Niente intesa su class action e Brunetta minaccia le dimissioni

La pubblica amministrazione accende gli animi e si sa. Quando si parla di statali non ci sono mezze misure. O santi o dannati. Non sentirete mai qualcuno dire “credo che l’amministrazione pubblica sia abbastanza soddisfacente” oppure “credo che l’amministrazione pubblica sia abbastanza deludente”. O è un baluardo o una croce. Figuriamoci poi, che pandemonio scatta se ci si butta dentro anche una eventuale class action.

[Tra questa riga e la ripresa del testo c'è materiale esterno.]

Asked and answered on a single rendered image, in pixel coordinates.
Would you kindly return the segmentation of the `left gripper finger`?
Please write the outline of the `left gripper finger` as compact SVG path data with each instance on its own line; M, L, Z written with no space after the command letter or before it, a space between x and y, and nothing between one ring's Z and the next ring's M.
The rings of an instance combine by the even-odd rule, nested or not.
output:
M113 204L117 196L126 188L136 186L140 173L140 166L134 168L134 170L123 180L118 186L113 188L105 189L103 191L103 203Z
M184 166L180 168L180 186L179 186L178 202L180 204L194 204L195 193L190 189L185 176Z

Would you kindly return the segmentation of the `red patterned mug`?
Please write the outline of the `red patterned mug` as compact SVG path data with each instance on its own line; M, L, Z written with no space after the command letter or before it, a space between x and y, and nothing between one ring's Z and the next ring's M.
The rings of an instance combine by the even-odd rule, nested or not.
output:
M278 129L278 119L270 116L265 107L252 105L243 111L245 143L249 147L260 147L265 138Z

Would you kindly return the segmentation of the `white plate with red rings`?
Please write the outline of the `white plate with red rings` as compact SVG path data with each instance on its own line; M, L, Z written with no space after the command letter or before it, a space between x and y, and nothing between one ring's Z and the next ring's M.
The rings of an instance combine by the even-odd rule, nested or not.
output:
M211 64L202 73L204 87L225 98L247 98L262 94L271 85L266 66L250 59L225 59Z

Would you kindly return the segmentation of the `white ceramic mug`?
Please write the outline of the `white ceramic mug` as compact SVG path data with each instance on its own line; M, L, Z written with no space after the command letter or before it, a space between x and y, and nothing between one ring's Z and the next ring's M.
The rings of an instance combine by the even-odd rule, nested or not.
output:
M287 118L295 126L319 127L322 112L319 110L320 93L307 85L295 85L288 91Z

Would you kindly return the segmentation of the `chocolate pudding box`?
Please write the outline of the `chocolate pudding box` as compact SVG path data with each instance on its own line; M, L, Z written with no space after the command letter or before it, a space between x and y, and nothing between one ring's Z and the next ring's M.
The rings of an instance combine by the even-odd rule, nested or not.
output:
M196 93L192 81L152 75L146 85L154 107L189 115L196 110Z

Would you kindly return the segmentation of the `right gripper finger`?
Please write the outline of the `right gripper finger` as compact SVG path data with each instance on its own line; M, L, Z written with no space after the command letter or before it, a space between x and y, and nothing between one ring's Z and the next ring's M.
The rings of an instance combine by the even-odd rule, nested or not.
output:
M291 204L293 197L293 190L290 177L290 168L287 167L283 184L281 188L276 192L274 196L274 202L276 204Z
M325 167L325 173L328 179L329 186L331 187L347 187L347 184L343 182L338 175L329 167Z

Ebbene, se il decreto di attuazione della legge delega di riforma della pa non verrà trasmesso al parlamento entro due gironi, Renato brunetta lascerà il governo. Ad annunciarlo è stato lo stesso ministro, che durante un congresso a Fiuggi con la Cisl, ha ammesso di avere problemi con i governo. Pare che alla base di tutto ci siano le tensioni con Giulio Tremonti, che avrebbe chiesto la modifica di alcuni punti chiave. Per esempio, non è ben vista la riserva del 25% per la scelta dei dirigenti di prima fascia con incarichi temporanei tramite contratti di diritto così come persistono dubbi sull’istituzione degli organismi indipendenti di valutazione, che andrebbero a prendere il posto del Secin. Non ultima, c’è la possibile modifica della class action.

La norma prevede per ogni interessato che subisce un danno dalla pubblica amministrazione, di agire in giudizio, da solo o attraverso le associazioni dei consumatori. Non è previsto un rimborso, ma se il danno perdura allora si può ricorrere alla sostituzione del funzionario pubblico o addirittura al commissariamento del servizio pubblico in questione.

Queste modifiche, nelle parole di Brunetta, stravolgerebbero il testo e il senso della riforma (6 titoli e 83 articoli). La sfida a Tremonti è ormai lanciata. E, mai come i questo caso, la frase “ne rimarrà soltanto uno” potrebbe rivelarsi azzeccata.